All MRI scans were obtained with a 3.0-T MRI unit (Prisma; Siemens Healthineers). A routine SI joint protocol was applied (parameters provided in Appendix E1 [online]). For sCT reconstruction, an additional axial 3D T1MGE sequence was performed (repetition time msec/echo time msec, 7/2, 3.5; field of view, 400 × 400 mm; acquisition matrix, 384 × 384; acquisition time, 5 minutes 37 seconds).
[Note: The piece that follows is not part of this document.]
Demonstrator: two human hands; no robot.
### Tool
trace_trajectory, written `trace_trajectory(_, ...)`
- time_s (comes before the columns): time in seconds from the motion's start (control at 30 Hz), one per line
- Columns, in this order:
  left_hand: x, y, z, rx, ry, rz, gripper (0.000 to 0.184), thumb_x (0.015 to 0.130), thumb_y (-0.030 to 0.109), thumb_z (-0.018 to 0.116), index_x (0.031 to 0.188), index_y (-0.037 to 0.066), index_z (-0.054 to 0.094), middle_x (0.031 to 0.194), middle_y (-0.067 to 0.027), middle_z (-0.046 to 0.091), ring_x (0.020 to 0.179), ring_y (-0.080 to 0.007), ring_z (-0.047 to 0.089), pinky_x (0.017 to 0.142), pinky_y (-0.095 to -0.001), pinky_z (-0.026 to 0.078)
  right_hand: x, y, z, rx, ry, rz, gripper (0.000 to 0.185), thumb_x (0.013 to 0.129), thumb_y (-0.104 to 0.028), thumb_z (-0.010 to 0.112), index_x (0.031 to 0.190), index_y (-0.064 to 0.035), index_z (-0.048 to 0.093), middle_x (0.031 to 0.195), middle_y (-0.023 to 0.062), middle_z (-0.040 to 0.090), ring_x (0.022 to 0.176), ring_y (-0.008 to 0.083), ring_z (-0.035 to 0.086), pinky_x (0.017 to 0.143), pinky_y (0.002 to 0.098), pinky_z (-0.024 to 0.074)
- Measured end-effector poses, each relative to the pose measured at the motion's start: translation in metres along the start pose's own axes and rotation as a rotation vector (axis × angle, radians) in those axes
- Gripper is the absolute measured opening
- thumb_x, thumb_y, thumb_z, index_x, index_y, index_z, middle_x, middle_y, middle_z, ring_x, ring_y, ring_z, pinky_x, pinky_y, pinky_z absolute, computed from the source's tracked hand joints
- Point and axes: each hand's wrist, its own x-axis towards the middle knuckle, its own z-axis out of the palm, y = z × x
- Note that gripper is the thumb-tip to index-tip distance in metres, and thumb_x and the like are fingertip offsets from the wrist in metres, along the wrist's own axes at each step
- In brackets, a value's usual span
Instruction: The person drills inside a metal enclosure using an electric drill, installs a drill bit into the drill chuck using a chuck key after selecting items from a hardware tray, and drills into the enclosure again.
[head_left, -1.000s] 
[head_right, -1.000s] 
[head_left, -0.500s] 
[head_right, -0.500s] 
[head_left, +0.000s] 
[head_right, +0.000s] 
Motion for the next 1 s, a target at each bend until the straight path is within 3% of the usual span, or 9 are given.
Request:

Synthetic CT Reconstruction

Synthetic CT images were reconstructed with commercially available software (BoneMRI Pelvic Region, version 1.1; MRIguidance). The software reconstructed sCT images from 3D T1MGE images using a deep learning method based on the U-net architecture (15). This method exploits local spatial contextual information in the multiecho data to reconstruct the latent bone structures, which was learned using paired MRI and CT data (12). The resulting sCT image expresses radiodensity contrast in Hounsfield units. The software runs on-site and is connected to the hospital picture archiving and communication system (PACS) via Digital Imaging and Communications in Medicine networking. The PACS automatically forwards the source MRI scans to the sCT software, which reconstructs sCT images and automatically returns them to the PACS in less than 30 minutes. No manual input is required. In this study, this was performed off-site at MRIguidance using a Horos PACS (version 3.3.5; Nimble).

CT Protocol

On the same day, participants underwent CT (Somatom Definition FLASH, Siemens Healthineers). Axial pelvic CT was performed using a dual-energy CT protocol (collimation, 32 × 0.6 mm; pitch, 0.6; rotation time, 0.5 second; tube voltages, 140 and 100 kV). For further analysis, a weighted-average image was computed with a default ratio of 0.5:0.5 to resemble 120-kV images.

Image Analysis

The sCT and CT images were reconstructed in a semicoronal direction (identical as T1-weighted; both section thickness and increment were 1 mm). Two musculoskeletal radiologists (L.J., M.C.; 16 and 5 years of experience, respectively) independently scored the presence or absence of structural lesions in both SI joints. Each joint was divided into four quadrants for erosion and sclerosis scoring and into two halves (upper and lower) for ankylosis scoring. T1-weighted MRI, sCT, and CT scans were displayed and scored in different random order in three reading sessions, each separated by 4 weeks. Intrareader reliability was tested in a randomly selected subgroup of 15 participants by reader 1 with a 4-month interval. Both readers were blinded to all clinical data and other images. All images were evaluated using a Digital Imaging and Communications in Medicine viewer (RadiAnt, version 4.2.1; Medixant).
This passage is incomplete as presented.